Abhishek Banerjee (born in 1985) is an Indian actor and a former casting director. He is best known for his roles in the Maddock Horror Comedy Universe films as Jana in Stree, Bhediya and Stree 2 and as Hathoda Tyagi in Amazon Prime Video series Paatal Lok. Banerjee's other notable films include Dream Girl, Dream Girl 2, Rashmi Rocket, Vedaa, and
Stolen.

== Early life and education ==
Abhishek Banerjee was born in Kharagpur, West Bengal in the Bengali family of Aloke Kumar Banerjee, a former assistant commandant of the Central Industrial Security Force and Sumira Banerjee. He received his higher education in Delhi. He initially took computer science, but dropped out. He subsequently took admission in the English honours course in Kirori Mal College, University of Delhi, a college he chose because of its dramatics society, "The Players".

==Career==
Banerjee began his acting career with Delhi theatre. He worked in a Doordarshan show during these days. His first film appearance was in Rang De Basanti, as one of the students auditioning for a documentary role. He moved to Mumbai from Delhi in 2008. He worked in Knock Out as a casting director in 2010. He also acted in Soul of Sand in 2010.

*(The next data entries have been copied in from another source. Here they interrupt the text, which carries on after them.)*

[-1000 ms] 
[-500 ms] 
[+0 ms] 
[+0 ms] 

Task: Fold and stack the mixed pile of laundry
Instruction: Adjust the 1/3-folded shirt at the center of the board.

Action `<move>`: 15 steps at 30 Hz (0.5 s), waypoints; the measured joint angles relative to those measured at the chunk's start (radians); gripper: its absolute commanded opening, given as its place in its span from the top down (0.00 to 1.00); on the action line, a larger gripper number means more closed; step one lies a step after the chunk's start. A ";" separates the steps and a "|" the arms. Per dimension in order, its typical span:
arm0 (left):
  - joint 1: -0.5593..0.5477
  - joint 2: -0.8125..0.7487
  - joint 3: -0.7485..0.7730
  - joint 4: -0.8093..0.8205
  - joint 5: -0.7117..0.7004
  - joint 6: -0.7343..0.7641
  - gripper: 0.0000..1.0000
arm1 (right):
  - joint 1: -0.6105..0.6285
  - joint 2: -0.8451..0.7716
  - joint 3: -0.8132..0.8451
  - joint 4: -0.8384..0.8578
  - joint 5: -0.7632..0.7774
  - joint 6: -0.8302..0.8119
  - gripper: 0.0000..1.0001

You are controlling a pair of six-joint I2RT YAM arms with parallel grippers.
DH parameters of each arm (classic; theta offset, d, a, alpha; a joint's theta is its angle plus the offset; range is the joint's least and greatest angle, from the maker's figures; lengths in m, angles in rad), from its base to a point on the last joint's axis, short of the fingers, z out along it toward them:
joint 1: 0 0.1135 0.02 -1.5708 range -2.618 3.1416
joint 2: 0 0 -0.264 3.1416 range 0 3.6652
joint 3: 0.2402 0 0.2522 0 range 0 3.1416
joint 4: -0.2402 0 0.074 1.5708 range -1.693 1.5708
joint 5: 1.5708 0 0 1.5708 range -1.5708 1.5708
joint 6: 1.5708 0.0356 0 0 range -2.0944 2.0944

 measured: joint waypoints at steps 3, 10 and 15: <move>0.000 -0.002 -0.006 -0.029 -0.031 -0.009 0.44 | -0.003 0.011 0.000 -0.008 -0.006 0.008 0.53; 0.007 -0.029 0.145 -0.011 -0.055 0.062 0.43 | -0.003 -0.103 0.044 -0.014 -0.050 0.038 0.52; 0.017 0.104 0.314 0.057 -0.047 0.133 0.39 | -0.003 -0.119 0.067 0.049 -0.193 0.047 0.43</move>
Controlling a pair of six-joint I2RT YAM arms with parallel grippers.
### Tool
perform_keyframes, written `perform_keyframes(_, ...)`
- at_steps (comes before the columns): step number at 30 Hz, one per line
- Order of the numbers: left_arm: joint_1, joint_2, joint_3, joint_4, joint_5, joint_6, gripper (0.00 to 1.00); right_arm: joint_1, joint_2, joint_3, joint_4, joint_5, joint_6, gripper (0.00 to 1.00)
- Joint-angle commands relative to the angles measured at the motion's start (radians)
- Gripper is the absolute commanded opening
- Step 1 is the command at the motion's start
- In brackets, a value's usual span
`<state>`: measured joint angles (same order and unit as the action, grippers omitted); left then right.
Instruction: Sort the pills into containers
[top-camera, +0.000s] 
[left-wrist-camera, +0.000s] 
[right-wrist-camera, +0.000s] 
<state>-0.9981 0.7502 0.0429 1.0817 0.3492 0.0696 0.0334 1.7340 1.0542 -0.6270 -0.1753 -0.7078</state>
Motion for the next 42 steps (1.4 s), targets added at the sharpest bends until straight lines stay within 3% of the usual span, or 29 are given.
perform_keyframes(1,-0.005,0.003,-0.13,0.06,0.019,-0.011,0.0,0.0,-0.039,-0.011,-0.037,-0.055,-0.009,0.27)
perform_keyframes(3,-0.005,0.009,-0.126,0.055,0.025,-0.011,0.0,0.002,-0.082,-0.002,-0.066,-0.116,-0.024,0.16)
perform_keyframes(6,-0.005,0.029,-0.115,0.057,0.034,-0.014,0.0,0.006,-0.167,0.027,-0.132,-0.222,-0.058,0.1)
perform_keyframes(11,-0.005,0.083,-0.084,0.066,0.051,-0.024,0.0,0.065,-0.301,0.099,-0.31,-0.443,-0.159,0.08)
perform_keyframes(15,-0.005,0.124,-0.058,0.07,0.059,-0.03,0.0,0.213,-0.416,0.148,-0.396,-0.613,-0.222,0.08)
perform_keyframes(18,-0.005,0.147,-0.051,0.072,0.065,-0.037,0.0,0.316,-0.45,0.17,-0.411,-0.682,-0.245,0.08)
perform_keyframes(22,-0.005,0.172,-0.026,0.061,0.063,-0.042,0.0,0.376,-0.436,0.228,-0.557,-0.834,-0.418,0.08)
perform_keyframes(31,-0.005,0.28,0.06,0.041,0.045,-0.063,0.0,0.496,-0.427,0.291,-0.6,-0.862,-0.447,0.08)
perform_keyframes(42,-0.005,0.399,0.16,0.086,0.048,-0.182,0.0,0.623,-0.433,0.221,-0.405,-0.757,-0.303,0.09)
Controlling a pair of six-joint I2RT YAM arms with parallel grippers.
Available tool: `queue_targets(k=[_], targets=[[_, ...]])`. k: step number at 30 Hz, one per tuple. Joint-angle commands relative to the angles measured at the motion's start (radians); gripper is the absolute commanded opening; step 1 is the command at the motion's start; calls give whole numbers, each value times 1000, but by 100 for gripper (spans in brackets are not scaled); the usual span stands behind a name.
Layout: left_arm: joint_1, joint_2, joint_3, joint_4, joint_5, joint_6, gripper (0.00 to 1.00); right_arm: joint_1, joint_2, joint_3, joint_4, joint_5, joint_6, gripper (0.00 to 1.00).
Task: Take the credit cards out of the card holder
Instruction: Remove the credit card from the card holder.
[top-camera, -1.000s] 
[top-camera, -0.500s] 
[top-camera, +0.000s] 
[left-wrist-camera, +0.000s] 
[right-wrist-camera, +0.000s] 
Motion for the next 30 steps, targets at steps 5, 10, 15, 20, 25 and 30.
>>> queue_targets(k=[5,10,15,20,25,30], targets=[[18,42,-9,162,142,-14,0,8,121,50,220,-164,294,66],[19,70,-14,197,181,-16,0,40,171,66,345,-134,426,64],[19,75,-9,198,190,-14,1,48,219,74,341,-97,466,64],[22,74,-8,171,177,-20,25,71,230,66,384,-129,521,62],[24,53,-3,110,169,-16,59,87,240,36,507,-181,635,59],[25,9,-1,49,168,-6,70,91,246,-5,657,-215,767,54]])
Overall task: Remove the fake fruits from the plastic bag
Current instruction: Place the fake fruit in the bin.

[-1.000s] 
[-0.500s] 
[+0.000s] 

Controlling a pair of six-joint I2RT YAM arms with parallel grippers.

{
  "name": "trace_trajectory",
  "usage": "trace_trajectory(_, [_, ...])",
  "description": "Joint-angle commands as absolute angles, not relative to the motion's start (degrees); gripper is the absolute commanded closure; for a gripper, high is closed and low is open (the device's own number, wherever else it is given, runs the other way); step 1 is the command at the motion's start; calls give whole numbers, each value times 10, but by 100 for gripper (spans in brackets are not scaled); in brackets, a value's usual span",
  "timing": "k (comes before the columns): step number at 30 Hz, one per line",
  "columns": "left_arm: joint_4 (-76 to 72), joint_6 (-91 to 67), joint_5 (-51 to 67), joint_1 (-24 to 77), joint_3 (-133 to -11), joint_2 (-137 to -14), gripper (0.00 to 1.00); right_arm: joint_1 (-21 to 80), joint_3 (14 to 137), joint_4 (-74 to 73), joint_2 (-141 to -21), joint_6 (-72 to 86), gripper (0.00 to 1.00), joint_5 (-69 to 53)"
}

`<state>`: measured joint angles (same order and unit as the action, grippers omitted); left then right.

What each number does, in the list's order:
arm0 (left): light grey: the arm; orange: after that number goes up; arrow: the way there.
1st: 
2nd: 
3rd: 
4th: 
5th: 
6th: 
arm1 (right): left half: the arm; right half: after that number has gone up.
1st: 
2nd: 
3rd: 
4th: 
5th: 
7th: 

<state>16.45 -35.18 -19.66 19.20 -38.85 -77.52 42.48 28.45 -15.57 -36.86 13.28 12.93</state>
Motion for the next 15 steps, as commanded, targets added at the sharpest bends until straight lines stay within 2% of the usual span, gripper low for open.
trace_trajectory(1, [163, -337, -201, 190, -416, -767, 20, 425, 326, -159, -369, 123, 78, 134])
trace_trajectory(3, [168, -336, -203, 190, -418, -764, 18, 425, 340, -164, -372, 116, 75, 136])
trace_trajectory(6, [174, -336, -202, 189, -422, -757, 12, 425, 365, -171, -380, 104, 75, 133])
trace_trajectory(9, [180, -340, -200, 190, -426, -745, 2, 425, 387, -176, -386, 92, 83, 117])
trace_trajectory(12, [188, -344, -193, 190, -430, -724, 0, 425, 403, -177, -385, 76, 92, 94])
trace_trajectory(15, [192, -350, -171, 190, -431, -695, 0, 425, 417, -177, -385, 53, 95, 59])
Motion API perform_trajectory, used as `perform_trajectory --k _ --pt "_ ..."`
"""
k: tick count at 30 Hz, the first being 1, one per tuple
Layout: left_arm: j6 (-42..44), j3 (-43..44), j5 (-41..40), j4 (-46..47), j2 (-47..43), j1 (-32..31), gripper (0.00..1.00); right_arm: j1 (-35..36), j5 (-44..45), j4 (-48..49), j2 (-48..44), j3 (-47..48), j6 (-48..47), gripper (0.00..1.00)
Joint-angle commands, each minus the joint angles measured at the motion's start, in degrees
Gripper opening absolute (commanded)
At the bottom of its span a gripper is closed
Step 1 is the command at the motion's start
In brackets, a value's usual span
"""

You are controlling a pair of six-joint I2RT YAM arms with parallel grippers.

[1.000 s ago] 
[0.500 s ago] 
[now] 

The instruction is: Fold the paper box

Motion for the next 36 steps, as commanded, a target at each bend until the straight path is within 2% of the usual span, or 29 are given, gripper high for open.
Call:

In 2011, he worked as a casting director in The Dirty Picture and No One Killed Jessica. He worked as casting director in Bajatey Raho and Mickey Virus in 2013. He then acted in Bombay Talkies in 2013.

Banerjee acted in short films Fuddu Boys and Agli Baar in 2015.

He also worked as a casting director in Umrika and Gabbar Is Back in 2015. He further worked as a casting director in Dear Dad, Do Lafzon Ki Kahani, Rock On 2 and You Are My Sunday in 2016. He worked as a casting director in Ok Jaanu, Toilet: Ek Prem Katha, Secret Superstar, and Ajji in 2017. In the same year, he acted in the movies Phillauri and Ajji.

He then returned to the role of a casting director for the film Brij Mohan Amar Rahe in 2018. He starred alongside Rajkummar Rao and Aparshakti Khurana in Stree in 2018. For this film, he was nominated for Zee Cine Award for Best Actor in a Comic Role in 2019.

In 2019, he worked as a casting director of Kalank. In the same year, he also acted in Arjun Patiala, Dream Girl, and Bala.

Besides films, he also acted in web series like TVF Pitchers in 2015, Mirzapur in 2018, and Typewriter in 2019 where he played a key role as 'Fakeer'. He runs "Casting Bay" along with his friend Anmol Ahuja where they cast actors in advertisements, films as well as web series. It was established in 2017.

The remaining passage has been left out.